--- Exercise goal ---
What lines of the material below include the string "pixels"? Copy all of them.

--- Dataset records ---
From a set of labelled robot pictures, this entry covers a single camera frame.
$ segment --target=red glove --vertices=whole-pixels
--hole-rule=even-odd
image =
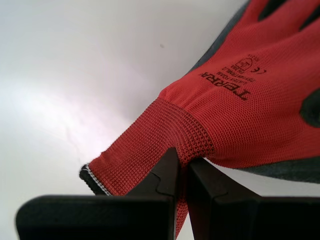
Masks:
[[[319,8],[315,11],[319,4],[319,0],[252,0],[206,63],[161,91],[86,166],[94,182],[105,193],[125,195],[170,147],[176,148],[182,168],[194,158],[207,157],[220,166],[251,172],[257,167],[256,172],[267,175],[258,166],[300,162],[307,166],[308,161],[319,160]],[[316,182],[319,168],[313,166],[314,178],[297,176],[294,169],[278,177]],[[177,234],[187,212],[182,194]]]

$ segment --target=white background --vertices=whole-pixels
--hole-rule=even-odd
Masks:
[[[0,239],[45,194],[91,195],[78,177],[205,53],[245,0],[0,0]],[[224,169],[262,195],[316,184]],[[190,222],[179,240],[191,240]]]

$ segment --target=glove cuff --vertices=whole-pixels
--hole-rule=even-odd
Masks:
[[[175,147],[181,166],[213,154],[202,125],[184,109],[157,98],[80,177],[96,194],[125,195],[142,181],[168,148]]]

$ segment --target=glove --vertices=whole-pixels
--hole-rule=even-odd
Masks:
[[[252,0],[197,68],[162,90],[106,151],[84,166],[88,185],[97,193],[125,195],[171,147],[182,172],[192,159],[207,157],[228,168],[319,181],[319,4]],[[177,234],[187,213],[182,192]]]

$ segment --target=red knit fabric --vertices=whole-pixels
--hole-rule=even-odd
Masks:
[[[114,195],[136,186],[170,147],[182,167],[196,157],[245,168],[320,156],[320,128],[300,115],[320,88],[320,20],[300,26],[318,0],[287,1],[262,21],[253,0],[217,53],[166,87],[114,144],[89,164]],[[188,208],[177,207],[177,233]]]

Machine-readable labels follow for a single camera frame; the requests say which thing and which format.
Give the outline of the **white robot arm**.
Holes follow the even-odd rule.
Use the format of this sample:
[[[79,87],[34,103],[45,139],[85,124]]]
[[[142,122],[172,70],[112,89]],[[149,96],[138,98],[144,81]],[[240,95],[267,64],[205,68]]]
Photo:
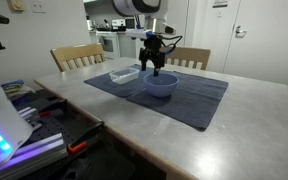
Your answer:
[[[165,65],[165,55],[172,52],[176,44],[168,52],[161,52],[165,46],[163,40],[170,40],[175,35],[174,27],[166,23],[166,14],[169,0],[111,0],[114,10],[121,16],[134,16],[136,28],[126,30],[125,35],[133,39],[140,39],[144,47],[140,49],[139,60],[141,70],[146,70],[146,63],[151,60],[154,65],[153,75],[158,76],[160,69]]]

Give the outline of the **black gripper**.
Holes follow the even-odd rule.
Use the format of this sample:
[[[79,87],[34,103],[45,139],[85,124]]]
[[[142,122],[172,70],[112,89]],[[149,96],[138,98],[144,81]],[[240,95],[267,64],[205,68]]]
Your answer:
[[[146,71],[146,63],[151,60],[154,65],[154,76],[159,75],[160,69],[165,65],[165,53],[160,51],[161,39],[153,35],[144,41],[144,47],[140,49],[139,60],[141,61],[141,71]]]

--- Task result ---
$ segment --target=red glove --vertices=whole-pixels
$ segment --target=white background --vertices=whole-pixels
$ segment --target=glove cuff --vertices=whole-pixels
$ segment --target=glove --vertices=whole-pixels
$ segment --target=red knit fabric --vertices=whole-pixels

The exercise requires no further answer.